Fakhiri juga menekankan pentingnya kerja sama dan kolaborasi seluruh elemen dalam membangun Papua, terlebih dengan adanya pemekaran daerah yang membutuhkan sinergi dari berbagai pihak.
“Kita tahu Provinsi Papua dan pemekaran ini membutuhkan kerja sama, kolaborasi dari semua unsur. Baik kami sebagai pemerintah, TNI-Polri, dan tentunya garda terdepan adalah masyarakat yang kami cintai,” katanya.
Ia berharap semangat kemerdekaan dapat tertanam dalam kehidupan seluruh masyarakat Papua sehingga pembangunan dan kesejahteraan dapat terus ditingkatkan.
“Kita terus bergerak maju untuk menyejahterakan masyarakat, keluarga, dan tentunya menjaga nama baik bangsa dan negara di Provinsi Papua,” tegasnya.
Ketika ditanya mengenai makna tema HUT ke-81 Kemerdekaan RI, “Indonesia Berdaulat, Adil, dan Makmur”, Fakhiri mengatakan kedaulatan harus diwujudkan melalui kebebasan masyarakat untuk memperoleh kesejahteraan.
“Kalau berdaulat berarti masyarakat, bagi kami masyarakat itu bisa menikmati kebebasan untuk mendapat kesejahteraannya,” jelasnya.
Fakhiri berharap berbagai program pemerintah pusat yang digulirkan Presiden Prabowo Subianto dapat dilaksanakan dengan baik dan benar-benar memberikan manfaat bagi masyarakat.
“Dengan program-program pemerintah yang digulirkan oleh Bapak Presiden Prabowo, ini betul-betul bisa dilaksanakan secara baik sebagaimana harapan Bapak Presiden. Jadi tidak boleh lagi ada satu pun yang mengambil keuntungan daripada program itu, sehingga itulah yang memberikan kedaulatan bagi masyarakat di bawah,” katanya.
Ia secara khusus menyinggung program Makan Bergizi Gratis (MBG) sebagai salah satu program pemerintah yang diharapkan dapat memberikan dampak langsung bagi kesejahteraan masyarakat.

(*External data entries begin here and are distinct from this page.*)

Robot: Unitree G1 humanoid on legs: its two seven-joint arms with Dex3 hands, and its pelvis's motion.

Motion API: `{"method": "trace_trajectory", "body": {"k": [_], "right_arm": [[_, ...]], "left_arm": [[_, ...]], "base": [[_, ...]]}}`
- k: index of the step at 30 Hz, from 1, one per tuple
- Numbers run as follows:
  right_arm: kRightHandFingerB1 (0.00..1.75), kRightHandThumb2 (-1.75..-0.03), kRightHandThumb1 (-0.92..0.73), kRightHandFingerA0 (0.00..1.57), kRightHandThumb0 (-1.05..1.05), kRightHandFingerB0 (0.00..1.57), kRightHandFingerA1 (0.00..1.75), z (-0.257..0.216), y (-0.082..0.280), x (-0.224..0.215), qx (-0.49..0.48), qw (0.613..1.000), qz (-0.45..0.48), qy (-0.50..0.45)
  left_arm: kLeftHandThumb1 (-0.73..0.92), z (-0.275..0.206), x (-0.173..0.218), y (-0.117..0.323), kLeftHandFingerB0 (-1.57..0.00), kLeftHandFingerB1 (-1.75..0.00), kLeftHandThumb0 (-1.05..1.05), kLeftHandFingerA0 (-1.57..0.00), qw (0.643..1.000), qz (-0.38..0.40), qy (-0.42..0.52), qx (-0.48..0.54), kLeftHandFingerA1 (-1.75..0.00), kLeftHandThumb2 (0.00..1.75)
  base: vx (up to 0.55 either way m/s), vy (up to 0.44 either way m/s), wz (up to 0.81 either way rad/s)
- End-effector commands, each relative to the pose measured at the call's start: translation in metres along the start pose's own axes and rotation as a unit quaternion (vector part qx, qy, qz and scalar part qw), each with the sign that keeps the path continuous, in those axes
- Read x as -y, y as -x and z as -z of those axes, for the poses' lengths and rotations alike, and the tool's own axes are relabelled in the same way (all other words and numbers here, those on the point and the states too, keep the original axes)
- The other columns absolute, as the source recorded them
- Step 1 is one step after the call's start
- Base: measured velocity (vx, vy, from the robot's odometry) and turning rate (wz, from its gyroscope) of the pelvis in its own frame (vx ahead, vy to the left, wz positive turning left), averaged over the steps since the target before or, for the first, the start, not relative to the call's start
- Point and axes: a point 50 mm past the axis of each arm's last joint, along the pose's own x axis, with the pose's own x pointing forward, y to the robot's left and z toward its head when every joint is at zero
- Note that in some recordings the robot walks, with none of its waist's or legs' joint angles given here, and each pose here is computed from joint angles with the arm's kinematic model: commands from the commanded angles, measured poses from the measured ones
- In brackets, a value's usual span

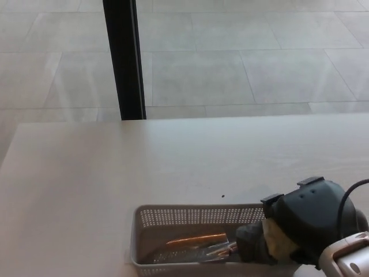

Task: A garden tool is kept on the righthand side and a container is kept on the lefthand side on a desk infront of the robot. the robot uses its right hand to pick up the garden tool and makes a scooping motion inside the container

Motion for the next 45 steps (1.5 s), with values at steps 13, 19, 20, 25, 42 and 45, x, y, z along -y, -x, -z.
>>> {"method": "trace_trajectory", "body": {"k": [13, 19, 20, 25, 42, 45], "right_arm": [[1.58, -1.16, -0.52, 0.95, -0.33, 0.78, 1.75, 0.045, 0.019, 0.015, -0.06, 0.944, 0.161, -0.282], [1.59, -1.19, -0.5, 0.96, -0.29, 0.74, 1.75, 0.069, 0.029, 0.05, -0.043, 0.912, 0.279, -0.298], [1.58, -1.18, -0.5, 0.94, -0.25, 0.74, 1.75, 0.072, 0.029, 0.055, -0.04, 0.907, 0.29, -0.302], [1.21, -1.13, -0.51, 1.19, -0.32, 0.9, 1.38, 0.095, 0.031, 0.073, -0.032, 0.887, 0.359, -0.29], [1.44, -0.93, -0.52, 0.96, -0.22, 0.82, 1.75, 0.173, 0.026, 0.065, -0.147, 0.866, 0.396, -0.268], [1.51, -0.87, -0.59, 0.88, -0.25, 0.73, 1.75, 0.19, 0.021, 0.056, -0.219, 0.891, 0.301, -0.259]], "left_arm": [[0.67, 0.003, -0.006, 0.001, -0.55, -0.52, -0.53, -0.61, 1.0, -0.001, 0.006, -0.006, -0.66, 0.6], [0.68, 0.001, -0.008, 0.001, -0.54, -0.51, -0.51, -0.59, 1.0, -0.004, -0.001, -0.006, -0.64, 0.6], [0.67, 0.001, -0.009, 0.001, -0.54, -0.51, -0.51, -0.59, 1.0, -0.006, 0.006, -0.007, -0.65, 0.6], [0.66, 0.003, -0.011, 0.002, -0.55, -0.52, -0.51, -0.6, 1.0, -0.011, 0.008, -0.014, -0.67, 0.6], [0.69, 0.015, -0.01, 0.004, -0.56, -0.53, -0.48, -0.63, 1.0, -0.018, -0.004, -0.02, -0.68, 0.6], [0.71, 0.015, -0.01, 0.004, -0.53, -0.52, -0.47, -0.6, 1.0, -0.013, -0.013, -0.019, -0.65, 0.61]], "base": [[0.0, 0.0, 0.0], [0.0, 0.0, 0.0], [0.0, 0.0, 0.0], [0.0, 0.0, 0.0], [0.0, 0.0, 0.0], [0.0, 0.0, 0.0]]}}
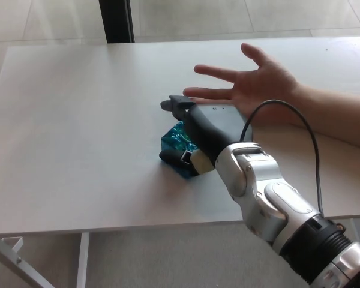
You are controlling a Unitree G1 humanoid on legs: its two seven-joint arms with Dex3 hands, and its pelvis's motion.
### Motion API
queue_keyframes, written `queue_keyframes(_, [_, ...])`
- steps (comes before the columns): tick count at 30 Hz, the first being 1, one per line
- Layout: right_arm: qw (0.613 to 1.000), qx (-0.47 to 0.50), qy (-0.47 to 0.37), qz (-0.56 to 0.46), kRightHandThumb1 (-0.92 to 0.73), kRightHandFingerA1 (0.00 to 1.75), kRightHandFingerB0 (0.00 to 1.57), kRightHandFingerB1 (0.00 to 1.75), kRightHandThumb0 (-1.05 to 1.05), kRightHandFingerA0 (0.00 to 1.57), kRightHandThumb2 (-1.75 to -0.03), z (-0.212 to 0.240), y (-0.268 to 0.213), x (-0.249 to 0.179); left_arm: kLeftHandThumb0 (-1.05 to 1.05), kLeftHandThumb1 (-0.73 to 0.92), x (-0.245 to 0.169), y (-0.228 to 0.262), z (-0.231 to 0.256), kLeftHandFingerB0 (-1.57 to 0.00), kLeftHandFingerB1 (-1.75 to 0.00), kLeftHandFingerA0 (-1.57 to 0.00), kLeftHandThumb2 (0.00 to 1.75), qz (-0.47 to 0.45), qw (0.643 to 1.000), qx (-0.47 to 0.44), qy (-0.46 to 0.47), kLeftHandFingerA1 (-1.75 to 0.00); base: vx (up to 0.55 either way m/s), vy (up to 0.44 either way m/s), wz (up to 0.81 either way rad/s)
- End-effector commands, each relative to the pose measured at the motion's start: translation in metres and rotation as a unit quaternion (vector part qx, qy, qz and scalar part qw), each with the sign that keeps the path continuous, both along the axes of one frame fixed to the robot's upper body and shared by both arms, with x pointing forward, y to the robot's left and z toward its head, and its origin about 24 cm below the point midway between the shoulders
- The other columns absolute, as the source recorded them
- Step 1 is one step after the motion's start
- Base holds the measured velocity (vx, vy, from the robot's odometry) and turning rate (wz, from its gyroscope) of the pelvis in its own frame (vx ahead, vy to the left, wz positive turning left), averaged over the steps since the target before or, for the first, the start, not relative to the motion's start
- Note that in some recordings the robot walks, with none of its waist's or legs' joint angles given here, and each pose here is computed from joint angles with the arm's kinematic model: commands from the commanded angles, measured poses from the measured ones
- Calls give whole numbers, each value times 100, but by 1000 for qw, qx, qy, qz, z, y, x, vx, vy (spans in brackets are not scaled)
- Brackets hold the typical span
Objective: The robot uses its right hand to pick up a cube kept in the middle of the desk infront of it and hands it to a person
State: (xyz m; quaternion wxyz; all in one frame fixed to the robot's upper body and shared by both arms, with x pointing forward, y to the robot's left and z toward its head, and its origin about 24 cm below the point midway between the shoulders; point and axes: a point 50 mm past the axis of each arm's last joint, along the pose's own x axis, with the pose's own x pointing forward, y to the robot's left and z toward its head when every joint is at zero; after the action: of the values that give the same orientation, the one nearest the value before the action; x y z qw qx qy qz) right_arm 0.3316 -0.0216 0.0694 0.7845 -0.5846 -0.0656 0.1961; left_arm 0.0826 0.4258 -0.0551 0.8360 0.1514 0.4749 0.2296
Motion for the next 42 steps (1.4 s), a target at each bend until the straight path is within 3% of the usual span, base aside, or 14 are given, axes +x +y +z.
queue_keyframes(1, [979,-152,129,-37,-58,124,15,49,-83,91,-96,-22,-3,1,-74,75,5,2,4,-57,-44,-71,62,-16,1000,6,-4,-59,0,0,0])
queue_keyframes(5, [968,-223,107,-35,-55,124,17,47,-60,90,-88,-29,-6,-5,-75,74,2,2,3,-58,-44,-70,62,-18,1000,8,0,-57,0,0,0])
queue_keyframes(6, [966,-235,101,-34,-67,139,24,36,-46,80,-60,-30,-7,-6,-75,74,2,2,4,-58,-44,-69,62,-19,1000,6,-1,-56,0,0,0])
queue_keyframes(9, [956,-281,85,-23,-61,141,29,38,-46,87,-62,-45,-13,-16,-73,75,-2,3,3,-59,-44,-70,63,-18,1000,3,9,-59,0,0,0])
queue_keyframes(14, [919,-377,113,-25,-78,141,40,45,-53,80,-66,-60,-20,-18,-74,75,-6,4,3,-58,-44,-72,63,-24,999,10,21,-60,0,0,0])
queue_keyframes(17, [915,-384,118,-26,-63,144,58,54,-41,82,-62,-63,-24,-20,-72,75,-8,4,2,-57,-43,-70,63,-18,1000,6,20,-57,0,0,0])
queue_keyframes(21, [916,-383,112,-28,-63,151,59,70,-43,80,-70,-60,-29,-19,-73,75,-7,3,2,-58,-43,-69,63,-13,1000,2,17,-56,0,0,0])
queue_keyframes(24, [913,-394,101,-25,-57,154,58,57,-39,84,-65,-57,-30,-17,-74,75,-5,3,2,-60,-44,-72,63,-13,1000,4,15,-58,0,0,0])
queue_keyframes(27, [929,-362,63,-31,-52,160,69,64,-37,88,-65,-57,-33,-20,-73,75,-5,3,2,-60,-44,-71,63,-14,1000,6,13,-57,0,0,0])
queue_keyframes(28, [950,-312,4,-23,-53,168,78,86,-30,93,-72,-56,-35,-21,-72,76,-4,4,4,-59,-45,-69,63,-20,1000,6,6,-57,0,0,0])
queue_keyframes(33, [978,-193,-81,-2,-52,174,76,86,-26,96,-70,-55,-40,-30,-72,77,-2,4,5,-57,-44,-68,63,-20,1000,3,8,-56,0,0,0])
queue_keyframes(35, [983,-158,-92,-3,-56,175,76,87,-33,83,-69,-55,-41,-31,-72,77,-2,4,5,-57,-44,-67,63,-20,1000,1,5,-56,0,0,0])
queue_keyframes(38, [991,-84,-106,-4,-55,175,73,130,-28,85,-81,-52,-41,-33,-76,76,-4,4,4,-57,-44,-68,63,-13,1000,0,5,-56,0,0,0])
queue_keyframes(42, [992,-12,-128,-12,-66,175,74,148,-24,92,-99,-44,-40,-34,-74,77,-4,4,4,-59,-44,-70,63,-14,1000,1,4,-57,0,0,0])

“Saya sudah sampaikan kemarin di MBG (Makan Bergizi Gratis), ini menjadi rangsangan bagi semua program kegiatan Bapak Presiden di sini untuk betul-betul bisa menyejahterakan masyarakat. Kalau masyarakat bisa berdaulat, tentunya kami bisa mendapat kesejahteraan di Provinsi Papua,” pungkasnya.